'''
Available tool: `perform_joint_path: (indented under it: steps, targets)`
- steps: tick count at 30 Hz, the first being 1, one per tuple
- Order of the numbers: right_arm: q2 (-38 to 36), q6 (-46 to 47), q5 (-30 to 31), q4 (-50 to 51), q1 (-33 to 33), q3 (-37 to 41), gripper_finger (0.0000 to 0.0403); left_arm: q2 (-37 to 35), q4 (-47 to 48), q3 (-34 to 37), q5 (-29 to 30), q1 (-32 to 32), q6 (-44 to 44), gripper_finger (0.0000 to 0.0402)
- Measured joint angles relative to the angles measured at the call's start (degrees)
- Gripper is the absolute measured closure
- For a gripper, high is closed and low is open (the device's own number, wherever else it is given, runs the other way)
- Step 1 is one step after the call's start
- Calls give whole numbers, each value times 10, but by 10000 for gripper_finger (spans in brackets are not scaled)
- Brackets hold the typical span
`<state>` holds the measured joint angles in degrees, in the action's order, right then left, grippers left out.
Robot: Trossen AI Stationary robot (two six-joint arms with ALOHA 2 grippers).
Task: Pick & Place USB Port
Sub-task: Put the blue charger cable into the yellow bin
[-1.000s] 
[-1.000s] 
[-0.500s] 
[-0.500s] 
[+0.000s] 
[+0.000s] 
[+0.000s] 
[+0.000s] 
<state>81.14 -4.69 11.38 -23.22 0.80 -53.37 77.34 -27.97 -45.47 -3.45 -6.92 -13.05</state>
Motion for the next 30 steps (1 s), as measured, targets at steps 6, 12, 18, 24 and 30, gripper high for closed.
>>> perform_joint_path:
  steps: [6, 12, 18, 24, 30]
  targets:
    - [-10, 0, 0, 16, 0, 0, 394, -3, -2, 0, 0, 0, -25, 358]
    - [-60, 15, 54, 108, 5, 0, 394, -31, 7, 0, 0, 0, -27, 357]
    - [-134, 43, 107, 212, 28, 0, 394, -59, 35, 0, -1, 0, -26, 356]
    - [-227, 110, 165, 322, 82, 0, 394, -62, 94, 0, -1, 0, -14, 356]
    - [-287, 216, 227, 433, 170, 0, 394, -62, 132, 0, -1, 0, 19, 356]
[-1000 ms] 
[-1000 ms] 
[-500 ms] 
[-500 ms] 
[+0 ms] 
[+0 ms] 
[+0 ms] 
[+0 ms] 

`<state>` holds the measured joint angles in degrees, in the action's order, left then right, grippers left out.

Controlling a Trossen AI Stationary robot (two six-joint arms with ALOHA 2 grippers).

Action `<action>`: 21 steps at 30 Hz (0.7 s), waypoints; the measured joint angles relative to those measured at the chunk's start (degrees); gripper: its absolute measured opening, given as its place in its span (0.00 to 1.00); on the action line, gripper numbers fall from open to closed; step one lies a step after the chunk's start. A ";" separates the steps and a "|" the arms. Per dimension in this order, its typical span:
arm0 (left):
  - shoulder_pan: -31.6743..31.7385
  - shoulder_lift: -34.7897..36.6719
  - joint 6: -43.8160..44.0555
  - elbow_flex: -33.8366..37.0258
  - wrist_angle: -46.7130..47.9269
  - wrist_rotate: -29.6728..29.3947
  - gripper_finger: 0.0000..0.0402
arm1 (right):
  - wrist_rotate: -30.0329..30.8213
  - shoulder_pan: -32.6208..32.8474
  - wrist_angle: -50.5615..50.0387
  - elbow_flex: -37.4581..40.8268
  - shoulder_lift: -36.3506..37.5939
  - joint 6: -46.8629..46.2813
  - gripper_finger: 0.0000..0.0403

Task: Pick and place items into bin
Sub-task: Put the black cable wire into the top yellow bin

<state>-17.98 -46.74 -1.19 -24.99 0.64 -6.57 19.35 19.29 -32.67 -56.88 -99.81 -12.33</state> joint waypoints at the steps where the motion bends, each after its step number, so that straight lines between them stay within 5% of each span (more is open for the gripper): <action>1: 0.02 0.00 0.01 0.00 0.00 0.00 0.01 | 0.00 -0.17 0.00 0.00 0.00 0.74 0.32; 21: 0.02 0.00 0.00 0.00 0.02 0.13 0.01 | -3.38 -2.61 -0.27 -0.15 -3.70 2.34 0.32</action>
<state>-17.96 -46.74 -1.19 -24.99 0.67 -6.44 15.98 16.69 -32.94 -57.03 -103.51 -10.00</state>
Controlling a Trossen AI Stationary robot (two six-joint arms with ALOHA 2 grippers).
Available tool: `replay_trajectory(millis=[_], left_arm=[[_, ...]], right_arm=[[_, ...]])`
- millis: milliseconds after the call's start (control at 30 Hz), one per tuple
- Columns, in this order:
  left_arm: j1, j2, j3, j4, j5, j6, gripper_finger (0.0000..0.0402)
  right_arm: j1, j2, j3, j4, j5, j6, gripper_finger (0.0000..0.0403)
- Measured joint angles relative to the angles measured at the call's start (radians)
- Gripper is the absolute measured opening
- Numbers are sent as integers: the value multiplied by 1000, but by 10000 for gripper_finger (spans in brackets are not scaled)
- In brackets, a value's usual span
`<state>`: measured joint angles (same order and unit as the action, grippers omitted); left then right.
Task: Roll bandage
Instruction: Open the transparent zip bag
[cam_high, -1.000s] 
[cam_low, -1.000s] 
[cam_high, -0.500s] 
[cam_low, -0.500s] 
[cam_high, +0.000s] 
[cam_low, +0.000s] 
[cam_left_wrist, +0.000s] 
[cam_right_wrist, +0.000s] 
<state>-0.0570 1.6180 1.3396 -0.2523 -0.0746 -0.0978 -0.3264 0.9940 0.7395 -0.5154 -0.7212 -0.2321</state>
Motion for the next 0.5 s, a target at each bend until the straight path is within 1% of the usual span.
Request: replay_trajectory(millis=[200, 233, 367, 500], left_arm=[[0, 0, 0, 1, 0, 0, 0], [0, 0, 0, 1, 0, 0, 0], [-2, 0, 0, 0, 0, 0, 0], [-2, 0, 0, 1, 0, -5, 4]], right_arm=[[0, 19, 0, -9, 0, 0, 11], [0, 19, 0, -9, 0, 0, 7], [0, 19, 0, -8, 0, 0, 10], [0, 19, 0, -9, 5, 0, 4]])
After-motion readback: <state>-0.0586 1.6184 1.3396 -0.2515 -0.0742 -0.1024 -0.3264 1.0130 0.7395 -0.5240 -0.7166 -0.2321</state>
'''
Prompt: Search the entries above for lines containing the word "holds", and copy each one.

Result for this exercise:
`<state>` holds the measured joint angles in degrees, in the action's order, right then left, grippers left out.
`<state>` holds the measured joint angles in degrees, in the action's order, left then right, grippers left out.

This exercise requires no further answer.